The FBI didn’t believe that. There were too many specific traits Cooper needed to pull off the jump. Cooper knew how to parachute, and in tough conditions. Maybe he’d been in the Army. Better yet, they figured, the paratroops. He was also familiar with planes (10,000 feet, fifteen-degree wing flaps) and the area (“Looks like Tacoma down there”). They also knew what Cooper looked like. They had a detailed sketch that Florence Schaffner helped create. And there was his personality. “He seemed rather nice,” said Tina Mucklow, another attendant on the flight. “He was never cruel or nasty. He was thoughtful and calm.”
Suspects came and went. Five months later, Richard McCoy, a former Sunday-school teacher from Utah and a Vietnam helicopter pilot, jumped out of a plane over Utah with a $500,000 ransom. He was snatched by the FBI a few days later with $499,970 in a cardboard box. McCoy told the Feds he wasn’t Cooper, but they didn’t believe him. He was sentenced to 45 years in prison. Then he escaped, using a fake gun made from plaster of Paris stolen from dental supplies, and led a crew of convicts through the prison gates with a garbage truck. When the Feds found him again, there was a shoot-out. McCoy was killed.
In 1980, some of Cooper’s money surfaced. A boy found $5,800 in decomposing twenties buried in a bag, a few feet from a river. The FBI searched the area again, hoping to find more bills—or, better yet, a body. They found nothing.
The next major suspect was Duane Weber. Just before he died in 1995, Weber’s wife claims, he told her, “I’m Dan Cooper.” The Feds eventually collected fingerprints and DNA samples, but the case remains open.
The Cooper file is now a morgue of dead-end leads. It sits buried in the basement of the FBI’s Seattle field office and occupies several shelves in long rows that open and close by spinning black plastic wheels. The belief among agents handling the case now is that Cooper died in the jump—the conditions were simply too brutal to survive, and the twenties would have blown away. When a new tip arrives in the mail, the Feds typically shrug it off and file it away.

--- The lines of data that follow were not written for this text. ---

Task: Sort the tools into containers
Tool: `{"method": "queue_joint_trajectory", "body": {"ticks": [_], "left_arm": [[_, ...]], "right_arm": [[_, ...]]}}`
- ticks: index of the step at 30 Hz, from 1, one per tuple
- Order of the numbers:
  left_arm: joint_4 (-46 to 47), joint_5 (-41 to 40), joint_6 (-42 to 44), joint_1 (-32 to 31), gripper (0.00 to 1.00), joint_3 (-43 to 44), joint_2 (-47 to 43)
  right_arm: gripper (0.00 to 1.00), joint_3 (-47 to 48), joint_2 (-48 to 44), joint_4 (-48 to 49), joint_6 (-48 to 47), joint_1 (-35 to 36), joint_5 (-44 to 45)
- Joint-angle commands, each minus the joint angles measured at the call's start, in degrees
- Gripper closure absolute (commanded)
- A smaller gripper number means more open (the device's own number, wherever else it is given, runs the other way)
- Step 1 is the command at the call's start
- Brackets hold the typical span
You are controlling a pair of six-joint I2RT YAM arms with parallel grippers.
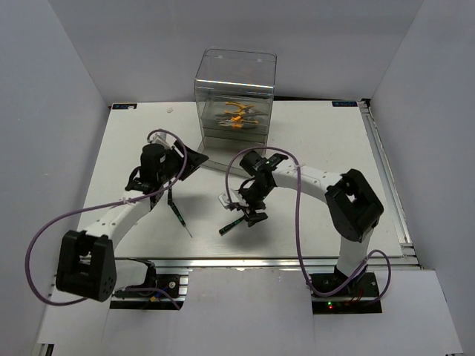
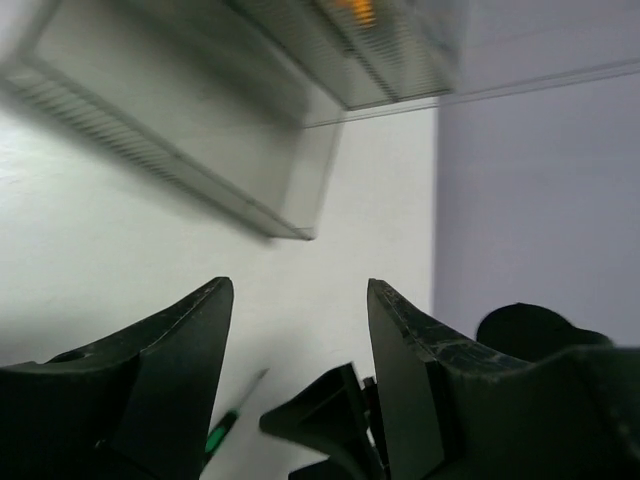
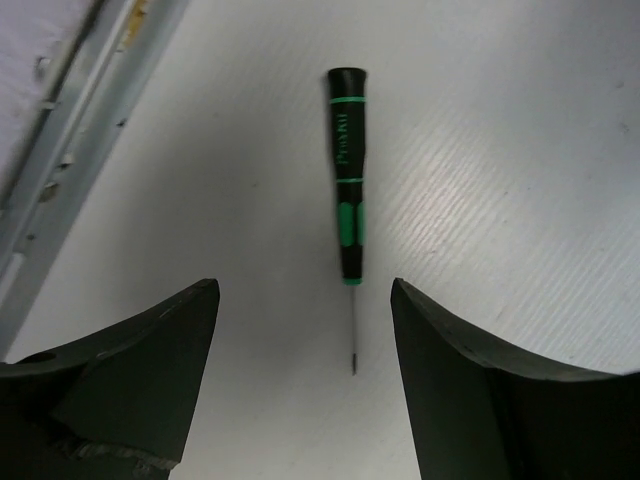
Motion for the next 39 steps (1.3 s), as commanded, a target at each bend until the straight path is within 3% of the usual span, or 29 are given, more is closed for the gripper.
{"method": "queue_joint_trajectory", "body": {"ticks": [1, 9, 14, 18, 28, 33, 39], "left_arm": [[-18.11, -6.65, 8.53, 2.08, 0.33, 0.1, -6.41], [-34.37, -14.39, 12.31, 7.62, 0.29, -4.9, -23.21], [-37.37, -13.87, 12.14, 7.89, 0.29, -7.28, -26.91], [-38.52, -14.57, 13.01, 7.98, 0.29, -7.02, -25.86], [-39.05, -16.59, 17.14, 8.59, 0.29, -3.95, -20.85], [-40.27, -17.12, 21.61, 8.77, 0.29, -0.44, -16.2], [-40.54, -18.34, 27.77, 8.77, 0.3, 4.92, -7.41]], "right_arm": [[0.25, 2.28, 2.41, 8.93, 8.01, 3.1, 5.01], [0.31, 2.11, 6.01, 15.0, 13.64, 8.38, 10.02], [0.45, 0.08, 6.81, 17.63, 15.74, 9.43, 12.13], [0.62, -1.06, 6.89, 17.73, 16.45, 9.7, 12.57], [0.81, -3.79, 6.72, 18.17, 16.45, 9.87, 16.26], [0.98, 2.0, 4.71, 13.61, 15.84, 8.65, 14.25], [0.99, 11.74, 0.13, 9.82, 16.8, 4.25, 9.76]]}}
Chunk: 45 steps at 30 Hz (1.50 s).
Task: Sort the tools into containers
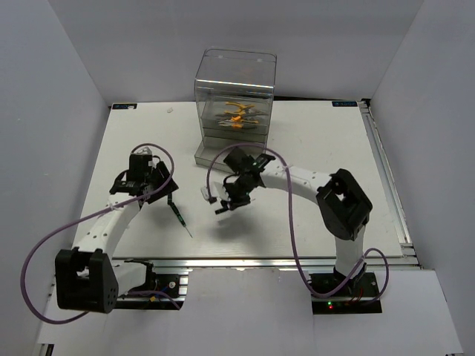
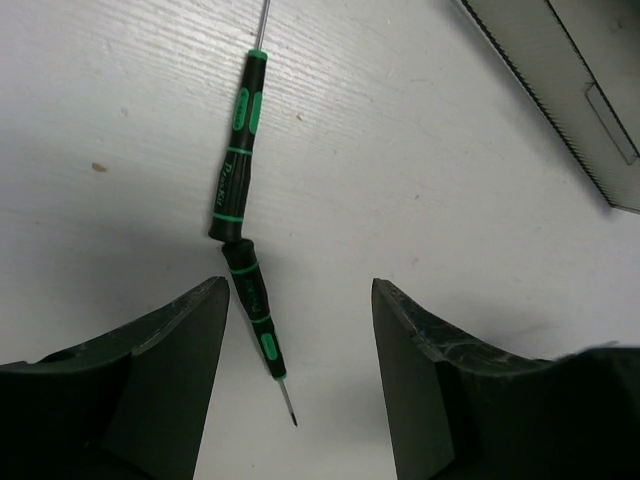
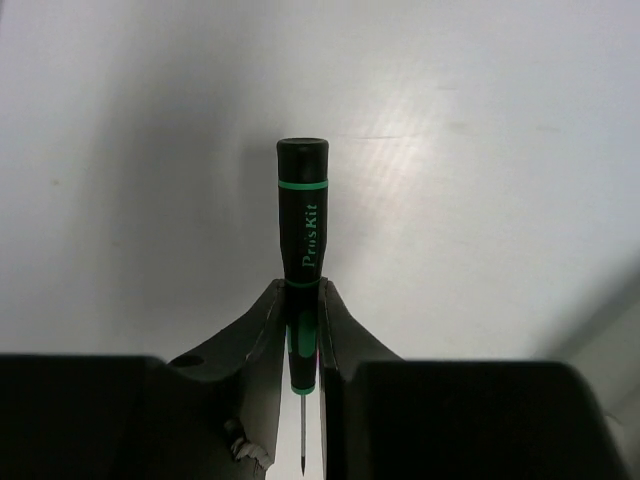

One of those tips that came in was from Lyle Christiansen. In fact, he claims he told the FBI about his older brother several times. “Dear Good People,” a copy of one of his letters, written in November 2003, begins. “Here’s the story of how I began to suspect my brother was D.B. Cooper.” He was watching TV one night, he told them, and flipped on the show Unsolved Mysteries, which had an episode about the Cooper case. “I sat up in my chair,” he wrote, “because my brother was a dead ringer to the composite sketch of D.B.” Suspicious, he read up on the case. “There was so many circumstances that I became convinced my brother was truly D.B. Cooper!”
“I’m not getting any younger,” Christiansen wrote to the FBI again, and for the final time, in January 2004. “Before I die I would like to find out if my brother was D.B. Cooper. From what I know I feel that he was and without a doubt.”
A relative of D.B. Cooper’s! Skipp Porteous couldn’t believe what three decades of federal agents (and Nora Ephron) had missed. This would be the biggest case of his career. He could barely contain himself as he typed back to Christiansen: “This is potentially a very hot story.” He wanted facts. Basic stuff: full name, age, Social, address. Lyle wrote back later that night: “Kenneth Peter Christiansen; Born Oct. 17, 1926, deceased July 30, 1994 from cancer. Lived in his own home in Bonney Lake, WA. One could see Mt. Rainier from there. So. Security #473 30 3599. He retired from NWA as a purser. His employee #33983.”
Lyle also dropped a few photos and documents in the mail, and began to tell Skipp about his family. They grew up on a farm with cows and pigs and tractors and chickens. This was during the dust bowls of the Great Depression. “All of us kids did not get lots of hugs when we were growing up and we missed a lot because of it,” Lyle says. “I think it made us all a little bashful and made us long for the hugs. Our folks were so busy. Pa in the field and Ma, cooking, sewing, washing clothes, canning, gardening, and also helping with the harvesting.” For fun, they went to the county fair, where his father once took on a prizefighter and earned $100 by lasting one full round. Lyle and Kenny watched as their dad was paid out in five $20 bills. Kenny could never forget those $20 bills, Lyle says. “That was a lot of money during the Great Depression.” Their father also invented things. One was “a contraption that was supposed to work as a [perpetual] motion machine,” Lyle remembers. It was made from wood and ran on marbles.